Why Are We Tiptoeing?

Here’s an all too common setting that has really seemed to baffle me very recently. Now, I know we are not really meant to talk about our personal lives on LinkedIn. However, I know what I am about to discuss is relatable with all aspects of your personal, professional and spiritual life.

Like many young people, I enjoy letting my hair down most Friday nights. Some people go to nightclubs, others watch TV and some go to the opera. I particularly like to go to my favourite bar on the Sunshine Coast in Maroochydore, where we are blessed with the presence of some of the finest blues and jazz musicians Queensland has to offer. This is where the story starts…

I decided to meet an associate at the bar at approximately 8:30 PM to catch up over the weeks events. A lot had happened that week and we were looking forward to sharing all the thrilling stories that had been created that week (entrepreneurship is full of them). When I saw him at the bar, I shouted, screamed and smiled to see the friend. We embraced, hi-fived and shared drink after drink and had a brilliant time. However, many different stories were panning out that evening in our surrounding environment…

There was a group of six beautiful women with glowing skin, athletic figures and brilliant smiles all wearing wonderful black dresses. I wondered, with such elegance and presence, how any of these women couldn’t have whatever they wanted? With looks like theirs and many eligible bachelors in the vicinity, that sole feeling of being desired had to be satisfied. However, upon closer inspection, I couldn’t be further from the truth.

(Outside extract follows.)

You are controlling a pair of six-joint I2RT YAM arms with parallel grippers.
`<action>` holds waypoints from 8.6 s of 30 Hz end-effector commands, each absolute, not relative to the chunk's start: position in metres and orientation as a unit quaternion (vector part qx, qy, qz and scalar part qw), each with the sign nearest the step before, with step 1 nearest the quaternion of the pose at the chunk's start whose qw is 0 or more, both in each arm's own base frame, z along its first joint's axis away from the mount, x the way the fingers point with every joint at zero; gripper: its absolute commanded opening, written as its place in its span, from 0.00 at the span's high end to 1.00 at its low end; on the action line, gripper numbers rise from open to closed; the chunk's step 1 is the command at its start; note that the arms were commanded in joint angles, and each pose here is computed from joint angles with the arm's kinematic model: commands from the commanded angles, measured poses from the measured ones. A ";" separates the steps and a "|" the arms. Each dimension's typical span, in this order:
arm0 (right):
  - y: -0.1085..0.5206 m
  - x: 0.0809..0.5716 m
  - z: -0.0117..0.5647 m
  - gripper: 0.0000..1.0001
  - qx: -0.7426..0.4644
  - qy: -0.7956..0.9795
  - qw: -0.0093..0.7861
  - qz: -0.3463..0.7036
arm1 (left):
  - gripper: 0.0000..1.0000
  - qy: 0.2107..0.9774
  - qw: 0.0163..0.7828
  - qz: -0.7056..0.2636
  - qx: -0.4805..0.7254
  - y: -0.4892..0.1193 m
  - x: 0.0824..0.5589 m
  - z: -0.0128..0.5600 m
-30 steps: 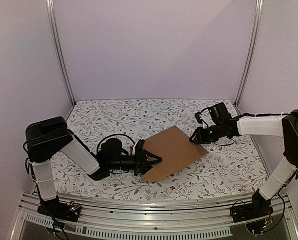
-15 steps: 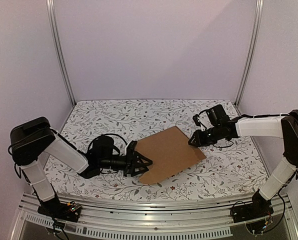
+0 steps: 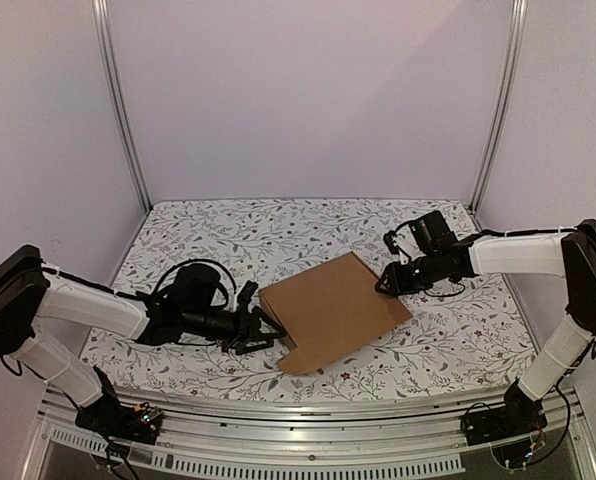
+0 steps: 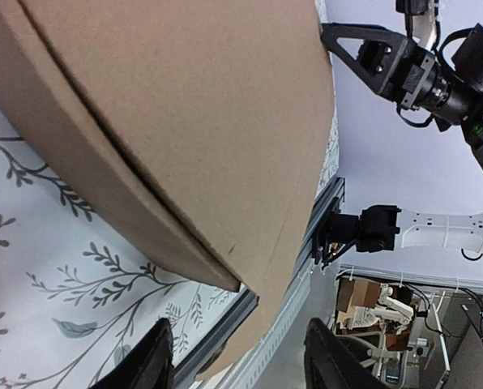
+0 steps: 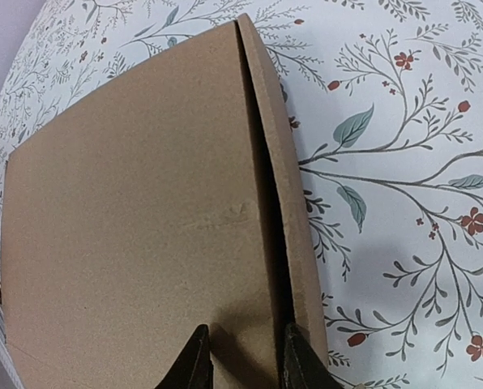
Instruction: Fold the paper box
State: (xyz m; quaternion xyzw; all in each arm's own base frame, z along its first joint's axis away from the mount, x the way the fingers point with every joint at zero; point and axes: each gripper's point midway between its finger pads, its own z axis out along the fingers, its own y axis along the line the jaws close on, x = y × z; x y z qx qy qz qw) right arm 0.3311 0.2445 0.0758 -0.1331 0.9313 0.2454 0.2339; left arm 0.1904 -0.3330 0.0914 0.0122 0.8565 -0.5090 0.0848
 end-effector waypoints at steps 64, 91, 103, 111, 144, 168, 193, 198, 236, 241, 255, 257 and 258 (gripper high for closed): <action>0.220 0.295 0.036 0.63 -0.173 0.955 0.205 0.125 | 0.53 0.919 0.142 -0.358 0.083 -0.352 0.244 0.046; 0.310 0.234 0.063 0.59 -0.199 0.933 0.203 0.222 | 0.67 0.933 0.177 -0.310 0.052 -0.267 0.275 0.064; 0.297 0.256 0.083 0.01 -0.181 0.929 0.248 0.204 | 0.65 0.939 0.190 -0.281 0.052 -0.248 0.270 0.066; 0.262 0.287 0.121 0.01 -0.149 0.923 0.319 0.153 | 0.60 0.939 0.205 -0.271 0.055 -0.242 0.270 0.076; 0.283 0.303 0.052 0.49 -0.021 0.921 0.182 0.344 | 0.26 0.921 0.234 -0.311 0.026 -0.227 0.269 0.089; 0.253 0.286 0.025 0.97 0.004 0.939 0.179 0.293 | 0.20 0.897 0.202 -0.392 0.029 -0.254 0.262 0.085; 0.237 0.274 0.014 1.00 0.002 0.947 0.179 0.267 | 0.01 0.854 0.165 -0.492 -0.031 -0.281 0.252 0.061; 0.234 0.272 0.014 1.00 0.000 0.948 0.179 0.265 | 0.01 0.838 0.169 -0.517 -0.036 -0.289 0.257 0.064; 0.242 0.275 0.044 0.93 -0.022 0.937 0.199 0.288 | 0.57 0.755 0.161 -0.635 -0.034 -0.311 0.254 0.117; 0.243 0.280 0.092 0.68 -0.071 0.916 0.259 0.297 | 0.63 0.750 0.156 -0.642 -0.027 -0.305 0.252 0.130; 0.263 0.223 0.262 0.24 -0.312 0.756 0.412 0.401 | 0.76 0.716 0.129 -0.686 0.014 -0.283 0.232 0.202; 0.268 0.208 0.280 0.10 -0.345 0.729 0.425 0.410 | 0.80 0.710 0.122 -0.694 0.021 -0.280 0.228 0.214; 0.271 0.199 0.289 0.02 -0.364 0.715 0.433 0.410 | 0.81 0.706 0.120 -0.697 0.027 -0.279 0.225 0.221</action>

These beautiful women were sat at a table. Slouched. Motionless. Disappointed. In fact, my associate and I even considered this to be a chore for the entire group. We then started trying to create hypothetical scenarios for how it all went down. Did one person want to come here for a quiet drink? What happened in the dominant member’s day? From the looks of things, they just didn’t want to be there. This thought, in fact, got me wondering.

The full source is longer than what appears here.